Arterial embolization which consists of filling the aneurysm with coils after neck catheterization in case of sacciform aneurysm or exclusion of the affected artery upstream and often downstream in case of fusiform or collet aneurysm wide can be done if the size of the aneurysm is of medium size, in the absence of infection or a high surgical risk or for a hemorrhagic emergency before a surgical procedure. Stent placement is more difficult because the diameter is smaller with the risk of intra-stent thrombosis.
Therapeutic abstention and regular doppler ultrasound monitoring may be proposed in intra-parenchymal aneurysms of less than 1.5 cm. Some spontaneous resolutions have been reported [9].
Surgery is indicated if the diameter is greater than 2 cm, or if the aneurysm is complicated with rupture, dissection or cracking or a rapid increase in the diameter of the aneurysm, symptoms related to the aneurysm and in women in pregnancy age; treatment is also recommended for the following asymptomatic lesions: aneurysms of the hepatic artery in patients with periarteritis nodosa or fibromuscular dysplasia, intrahepatic pseudoaneurysms [5,20-25].
The techniques include: ligation of the hepatic artery, exclusion or excision of the aneurysm or with reconstructive methods in the case of clean HAA, common HAA encompassing the bifurcation or if clamping causes liver damage, techniques that can be use are resection and flattening of the aneurysm, direct end-to-end anastomosis, or by interposition of a graft that may be an autologous vein graft, allograft, autograft arterial or prosthetic graft [9,26-31].
It is recommended not to ligation the hepatic artery in the presence of cirrhosis and other serious liver diseases. After interruption of the clean hepatic artery or right hepatic artery, necrosis of the gallbladder may occur. It is therefore necessary to simultaneously perform a cholecystectomy [32].
In our case we made a flat aneurysm with arterial reconstruction by a venous graft by the right saphenous vein interposed between the splenic artery and the hepatic arterial bifurcation.
The surgical decision was unavoidable given the size of the aneurism, the seat (aneurysm that extends from the celiac trunk to the bifurcation), the presence of thrombosis, and since the ligation of the common core will cause risks of hepatic hypoxia , and that stenting can be complicated by intraspinal acute thrombosis and focal dissection, embolization requires the exclusion of all the outflow and therefore a sacrifice of the artery concerned.

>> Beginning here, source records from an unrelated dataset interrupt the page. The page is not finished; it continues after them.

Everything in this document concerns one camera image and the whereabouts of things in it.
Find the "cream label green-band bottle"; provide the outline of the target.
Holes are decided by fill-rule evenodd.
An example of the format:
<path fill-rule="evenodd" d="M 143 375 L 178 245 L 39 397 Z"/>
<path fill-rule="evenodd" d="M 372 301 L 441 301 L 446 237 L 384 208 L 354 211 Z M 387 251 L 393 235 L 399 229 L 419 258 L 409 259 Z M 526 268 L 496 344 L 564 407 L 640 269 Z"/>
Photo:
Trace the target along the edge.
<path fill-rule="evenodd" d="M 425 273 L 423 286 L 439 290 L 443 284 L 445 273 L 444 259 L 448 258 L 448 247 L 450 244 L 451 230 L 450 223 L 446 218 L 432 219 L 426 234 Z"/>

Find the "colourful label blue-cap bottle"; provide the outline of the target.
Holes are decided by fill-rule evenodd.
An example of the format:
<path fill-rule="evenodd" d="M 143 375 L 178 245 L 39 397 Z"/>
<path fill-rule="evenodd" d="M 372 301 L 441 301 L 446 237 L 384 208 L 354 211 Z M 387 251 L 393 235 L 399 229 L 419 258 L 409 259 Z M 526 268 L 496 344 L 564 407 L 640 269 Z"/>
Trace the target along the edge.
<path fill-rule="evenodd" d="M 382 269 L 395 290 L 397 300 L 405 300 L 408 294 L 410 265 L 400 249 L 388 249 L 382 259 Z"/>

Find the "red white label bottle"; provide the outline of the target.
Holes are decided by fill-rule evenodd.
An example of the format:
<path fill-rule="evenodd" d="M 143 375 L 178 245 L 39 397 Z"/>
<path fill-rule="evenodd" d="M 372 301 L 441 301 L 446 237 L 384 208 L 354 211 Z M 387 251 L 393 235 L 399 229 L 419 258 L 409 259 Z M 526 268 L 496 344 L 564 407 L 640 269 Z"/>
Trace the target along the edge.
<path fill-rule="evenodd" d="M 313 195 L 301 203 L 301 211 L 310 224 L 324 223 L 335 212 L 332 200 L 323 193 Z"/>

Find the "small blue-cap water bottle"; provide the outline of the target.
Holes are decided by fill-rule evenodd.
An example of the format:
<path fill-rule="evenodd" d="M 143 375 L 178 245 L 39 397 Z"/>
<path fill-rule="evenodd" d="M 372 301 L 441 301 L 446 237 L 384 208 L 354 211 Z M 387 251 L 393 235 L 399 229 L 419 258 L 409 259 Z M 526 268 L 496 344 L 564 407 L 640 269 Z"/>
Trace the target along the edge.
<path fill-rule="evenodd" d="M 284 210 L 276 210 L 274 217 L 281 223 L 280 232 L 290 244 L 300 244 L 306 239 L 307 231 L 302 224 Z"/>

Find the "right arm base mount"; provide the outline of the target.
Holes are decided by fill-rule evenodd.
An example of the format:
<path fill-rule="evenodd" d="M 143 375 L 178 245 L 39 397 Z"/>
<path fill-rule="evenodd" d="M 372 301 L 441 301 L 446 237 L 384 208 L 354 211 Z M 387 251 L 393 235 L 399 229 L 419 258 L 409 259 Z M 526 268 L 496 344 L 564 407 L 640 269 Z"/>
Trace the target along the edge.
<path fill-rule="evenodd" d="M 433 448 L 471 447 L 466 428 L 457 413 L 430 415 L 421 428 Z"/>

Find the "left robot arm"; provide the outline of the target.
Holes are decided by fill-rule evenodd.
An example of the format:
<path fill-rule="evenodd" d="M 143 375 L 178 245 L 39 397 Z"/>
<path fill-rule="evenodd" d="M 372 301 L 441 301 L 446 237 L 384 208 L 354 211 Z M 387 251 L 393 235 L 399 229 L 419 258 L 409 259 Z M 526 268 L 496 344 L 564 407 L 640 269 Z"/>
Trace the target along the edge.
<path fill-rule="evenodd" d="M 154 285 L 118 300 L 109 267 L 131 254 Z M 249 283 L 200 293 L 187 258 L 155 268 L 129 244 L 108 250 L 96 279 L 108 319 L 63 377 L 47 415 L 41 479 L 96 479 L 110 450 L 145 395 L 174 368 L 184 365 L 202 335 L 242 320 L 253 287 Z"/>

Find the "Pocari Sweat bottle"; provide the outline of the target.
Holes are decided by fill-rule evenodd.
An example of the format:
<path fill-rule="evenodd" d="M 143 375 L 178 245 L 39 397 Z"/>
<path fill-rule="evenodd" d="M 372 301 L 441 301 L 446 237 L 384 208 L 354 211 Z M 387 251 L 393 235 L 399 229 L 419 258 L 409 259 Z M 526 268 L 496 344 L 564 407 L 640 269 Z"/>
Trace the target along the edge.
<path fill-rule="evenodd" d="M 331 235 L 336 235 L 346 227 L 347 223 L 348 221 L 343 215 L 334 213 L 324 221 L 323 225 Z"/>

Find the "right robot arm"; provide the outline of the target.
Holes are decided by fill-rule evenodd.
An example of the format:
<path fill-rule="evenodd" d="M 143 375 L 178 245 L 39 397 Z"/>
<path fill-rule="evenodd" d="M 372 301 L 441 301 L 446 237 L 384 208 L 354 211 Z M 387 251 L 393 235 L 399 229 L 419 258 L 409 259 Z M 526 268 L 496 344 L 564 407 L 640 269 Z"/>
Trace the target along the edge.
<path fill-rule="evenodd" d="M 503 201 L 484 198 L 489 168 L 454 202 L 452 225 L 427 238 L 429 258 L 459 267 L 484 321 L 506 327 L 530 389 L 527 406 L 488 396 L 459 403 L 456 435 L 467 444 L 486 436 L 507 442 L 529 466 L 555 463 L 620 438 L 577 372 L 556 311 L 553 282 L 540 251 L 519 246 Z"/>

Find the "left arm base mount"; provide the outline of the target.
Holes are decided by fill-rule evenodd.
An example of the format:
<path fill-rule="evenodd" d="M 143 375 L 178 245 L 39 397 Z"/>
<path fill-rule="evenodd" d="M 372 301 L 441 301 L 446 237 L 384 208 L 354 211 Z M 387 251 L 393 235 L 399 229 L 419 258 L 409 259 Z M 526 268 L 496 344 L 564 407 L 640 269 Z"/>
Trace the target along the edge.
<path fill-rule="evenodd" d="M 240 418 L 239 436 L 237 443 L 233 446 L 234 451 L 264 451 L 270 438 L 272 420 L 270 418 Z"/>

A variety of options is available for the treatment of HAA. The treatment strategy for HAA must be determined individually in each case; thanks to the development of non-invasive imaging means that allow earlier diagnosis and a better therapeutic approach, the prognosis has become less bleak. Combined surgical and endovascular treatment is likely to reduce the risk of ischemia and liver morbidity.
None
The authors have no conflicts of interest to declare.
Written informed consent was obtained from the patient for publication of this Case Report and any accompanying images.